What is required:
Report back every line in the data that includes the string "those".

[Records — start]

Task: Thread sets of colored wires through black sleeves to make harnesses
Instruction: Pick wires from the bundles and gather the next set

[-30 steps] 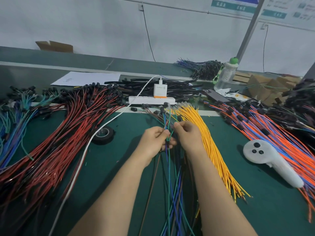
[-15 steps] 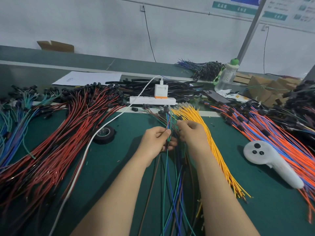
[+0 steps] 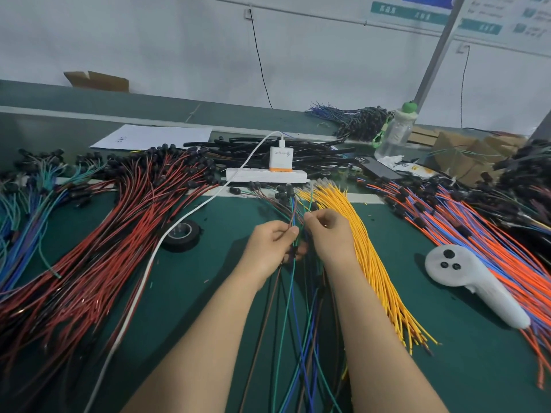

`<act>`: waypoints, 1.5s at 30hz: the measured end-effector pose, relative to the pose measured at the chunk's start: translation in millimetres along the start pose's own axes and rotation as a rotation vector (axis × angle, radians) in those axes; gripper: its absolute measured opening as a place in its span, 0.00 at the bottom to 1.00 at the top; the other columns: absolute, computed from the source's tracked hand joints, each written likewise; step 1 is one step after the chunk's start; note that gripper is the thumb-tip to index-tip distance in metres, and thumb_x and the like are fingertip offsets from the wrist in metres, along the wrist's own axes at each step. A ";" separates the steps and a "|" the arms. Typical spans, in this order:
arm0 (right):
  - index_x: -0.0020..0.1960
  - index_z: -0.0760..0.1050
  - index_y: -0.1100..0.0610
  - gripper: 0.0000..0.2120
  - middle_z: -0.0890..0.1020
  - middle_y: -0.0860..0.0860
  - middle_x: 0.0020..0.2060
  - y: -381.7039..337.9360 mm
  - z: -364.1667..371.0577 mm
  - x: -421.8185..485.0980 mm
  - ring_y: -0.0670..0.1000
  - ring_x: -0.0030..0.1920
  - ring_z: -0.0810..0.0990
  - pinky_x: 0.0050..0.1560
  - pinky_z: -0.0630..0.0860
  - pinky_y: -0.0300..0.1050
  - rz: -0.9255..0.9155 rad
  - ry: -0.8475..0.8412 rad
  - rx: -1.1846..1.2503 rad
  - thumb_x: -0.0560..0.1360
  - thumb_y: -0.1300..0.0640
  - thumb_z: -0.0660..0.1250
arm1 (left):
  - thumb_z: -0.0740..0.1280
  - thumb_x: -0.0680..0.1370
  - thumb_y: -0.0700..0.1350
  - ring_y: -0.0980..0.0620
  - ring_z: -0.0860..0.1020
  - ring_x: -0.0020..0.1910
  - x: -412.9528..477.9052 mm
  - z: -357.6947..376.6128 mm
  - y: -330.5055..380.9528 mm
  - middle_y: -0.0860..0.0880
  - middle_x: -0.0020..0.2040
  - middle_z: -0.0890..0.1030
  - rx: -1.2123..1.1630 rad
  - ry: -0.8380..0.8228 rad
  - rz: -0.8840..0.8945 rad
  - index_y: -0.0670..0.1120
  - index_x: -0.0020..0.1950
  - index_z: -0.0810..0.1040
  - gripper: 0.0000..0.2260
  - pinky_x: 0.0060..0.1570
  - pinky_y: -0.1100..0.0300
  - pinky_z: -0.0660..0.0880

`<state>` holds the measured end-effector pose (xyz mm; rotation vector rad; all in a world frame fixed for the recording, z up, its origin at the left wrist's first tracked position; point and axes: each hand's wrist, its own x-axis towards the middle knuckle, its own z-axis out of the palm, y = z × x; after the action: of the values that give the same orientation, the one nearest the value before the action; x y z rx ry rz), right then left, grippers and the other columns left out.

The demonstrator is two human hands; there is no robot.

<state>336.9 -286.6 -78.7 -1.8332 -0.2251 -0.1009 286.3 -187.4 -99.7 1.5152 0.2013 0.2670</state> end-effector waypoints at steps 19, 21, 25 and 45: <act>0.49 0.69 0.58 0.05 0.78 0.53 0.30 -5.6 -5.7 -4.3 0.45 0.25 0.75 0.31 0.74 0.38 0.091 -0.112 0.170 0.77 0.66 0.64 | 0.61 0.80 0.38 0.61 0.75 0.27 1.8 -0.1 3.2 0.55 0.27 0.78 -0.140 -0.007 -0.053 0.44 0.40 0.79 0.12 0.31 0.67 0.76; 0.48 0.70 0.55 0.06 0.79 0.52 0.33 -2.9 -4.4 -2.0 0.47 0.28 0.76 0.35 0.74 0.43 0.045 -0.096 0.073 0.77 0.65 0.63 | 0.61 0.80 0.37 0.60 0.77 0.28 2.7 -0.1 2.2 0.54 0.28 0.79 -0.179 0.002 -0.057 0.43 0.41 0.79 0.11 0.33 0.66 0.78; 0.41 0.79 0.58 0.07 0.78 0.48 0.32 -3.1 -3.4 -2.2 0.48 0.35 0.76 0.40 0.73 0.45 -0.034 -0.074 -0.094 0.76 0.56 0.67 | 0.61 0.80 0.36 0.59 0.80 0.31 1.9 2.6 -0.5 0.53 0.30 0.81 -0.094 -0.015 -0.008 0.45 0.40 0.78 0.11 0.35 0.65 0.78; 0.44 0.76 0.58 0.08 0.80 0.51 0.36 -7.5 2.8 -4.2 0.51 0.39 0.78 0.40 0.71 0.41 -0.075 -0.060 -0.208 0.78 0.55 0.64 | 0.60 0.81 0.40 0.61 0.70 0.22 -2.1 -0.3 7.9 0.48 0.31 0.75 -0.045 0.030 -0.065 0.42 0.38 0.76 0.13 0.24 0.69 0.70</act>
<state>331.1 -282.4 -73.2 -2.0366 -0.3361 -0.1257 283.8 -187.4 -91.9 1.4575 0.2662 0.2416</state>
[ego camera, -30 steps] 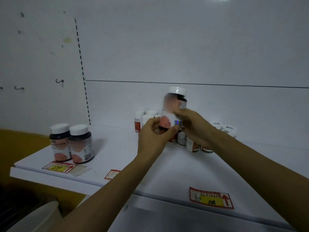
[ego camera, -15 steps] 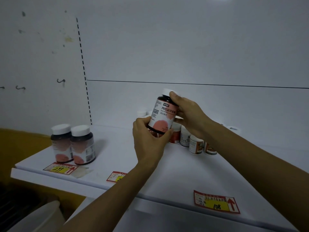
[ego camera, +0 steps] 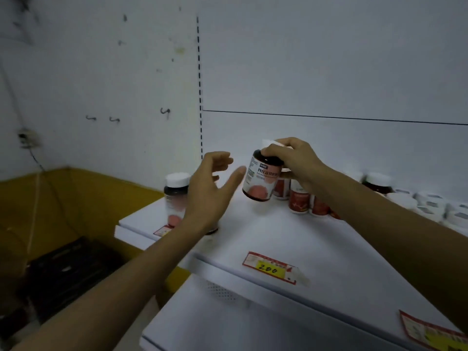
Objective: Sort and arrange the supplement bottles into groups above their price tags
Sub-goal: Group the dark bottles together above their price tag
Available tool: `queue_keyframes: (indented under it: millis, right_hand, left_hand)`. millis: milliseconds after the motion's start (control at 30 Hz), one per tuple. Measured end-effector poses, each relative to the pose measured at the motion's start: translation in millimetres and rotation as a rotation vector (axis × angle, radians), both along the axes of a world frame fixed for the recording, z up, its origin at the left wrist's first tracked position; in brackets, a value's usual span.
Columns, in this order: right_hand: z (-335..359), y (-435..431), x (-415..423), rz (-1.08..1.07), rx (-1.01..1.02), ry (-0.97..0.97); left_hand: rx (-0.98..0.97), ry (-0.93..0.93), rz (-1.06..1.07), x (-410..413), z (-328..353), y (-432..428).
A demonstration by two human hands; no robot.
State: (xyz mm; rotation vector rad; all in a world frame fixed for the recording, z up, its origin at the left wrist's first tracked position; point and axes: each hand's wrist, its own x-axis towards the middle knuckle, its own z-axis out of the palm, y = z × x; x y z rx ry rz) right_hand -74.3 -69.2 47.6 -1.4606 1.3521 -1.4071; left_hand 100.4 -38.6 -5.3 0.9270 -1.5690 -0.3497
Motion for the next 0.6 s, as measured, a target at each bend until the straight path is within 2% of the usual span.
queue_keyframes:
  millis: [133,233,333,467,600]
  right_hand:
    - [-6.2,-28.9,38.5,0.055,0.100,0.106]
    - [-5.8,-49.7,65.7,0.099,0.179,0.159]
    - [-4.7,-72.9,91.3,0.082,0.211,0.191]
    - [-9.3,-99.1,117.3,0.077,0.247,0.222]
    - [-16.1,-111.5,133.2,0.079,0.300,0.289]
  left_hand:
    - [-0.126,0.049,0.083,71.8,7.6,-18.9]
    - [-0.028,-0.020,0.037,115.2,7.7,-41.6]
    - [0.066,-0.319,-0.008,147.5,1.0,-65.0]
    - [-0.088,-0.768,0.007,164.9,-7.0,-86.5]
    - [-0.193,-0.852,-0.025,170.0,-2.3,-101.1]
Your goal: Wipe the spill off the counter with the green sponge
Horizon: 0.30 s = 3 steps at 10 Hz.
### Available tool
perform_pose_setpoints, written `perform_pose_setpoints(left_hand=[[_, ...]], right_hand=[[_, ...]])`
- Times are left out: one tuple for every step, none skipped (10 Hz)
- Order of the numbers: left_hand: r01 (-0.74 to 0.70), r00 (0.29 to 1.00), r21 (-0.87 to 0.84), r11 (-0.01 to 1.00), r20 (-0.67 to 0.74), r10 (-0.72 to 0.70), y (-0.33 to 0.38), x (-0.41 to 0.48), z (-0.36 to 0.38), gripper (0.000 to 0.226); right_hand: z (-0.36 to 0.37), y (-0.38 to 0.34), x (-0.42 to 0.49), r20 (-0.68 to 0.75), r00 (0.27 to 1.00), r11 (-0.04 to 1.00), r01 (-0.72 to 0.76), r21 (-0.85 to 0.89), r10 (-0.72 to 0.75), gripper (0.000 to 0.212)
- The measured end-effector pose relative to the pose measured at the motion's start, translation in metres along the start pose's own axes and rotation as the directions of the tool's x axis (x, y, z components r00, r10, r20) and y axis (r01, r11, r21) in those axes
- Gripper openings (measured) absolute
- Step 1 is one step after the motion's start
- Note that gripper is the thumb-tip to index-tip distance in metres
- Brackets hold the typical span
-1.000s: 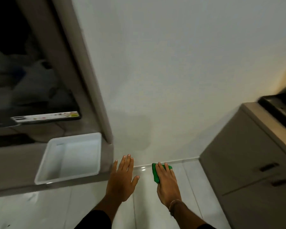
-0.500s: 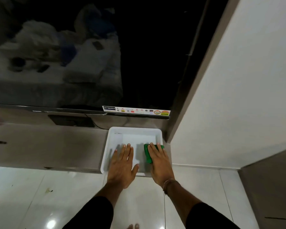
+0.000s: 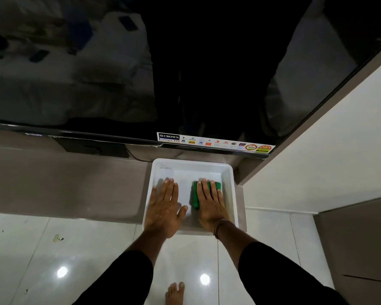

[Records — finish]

Solution to this task:
`<act>`: waypoints, 1.5s at 30hz: the measured end-effector pose, relative to the pose measured at the chunk's start: translation in millimetres along the start pose's own axes and rotation as a rotation vector (axis × angle, radians) in those axes; gripper: its absolute measured opening as a place in its span, 0.00 at the bottom to 1.00 at the top; the other columns: absolute, computed from the source's tracked hand joints, each written likewise; step 1 is one step after the chunk's start; note that gripper is the thumb-tip to index-tip distance in metres, and thumb_x and the like are fingertip offsets from the wrist in metres, along the wrist's own axes at each step. A ";" separates the steps and a "|" the arms. Typical spans, in this order:
- The measured end-effector pose relative to the pose measured at the motion's start, translation in metres along the start pose's own axes and rotation as the directions of the tool's x axis (x, y, z components r00, r10, r20) and y axis (r01, r11, r21) in those axes

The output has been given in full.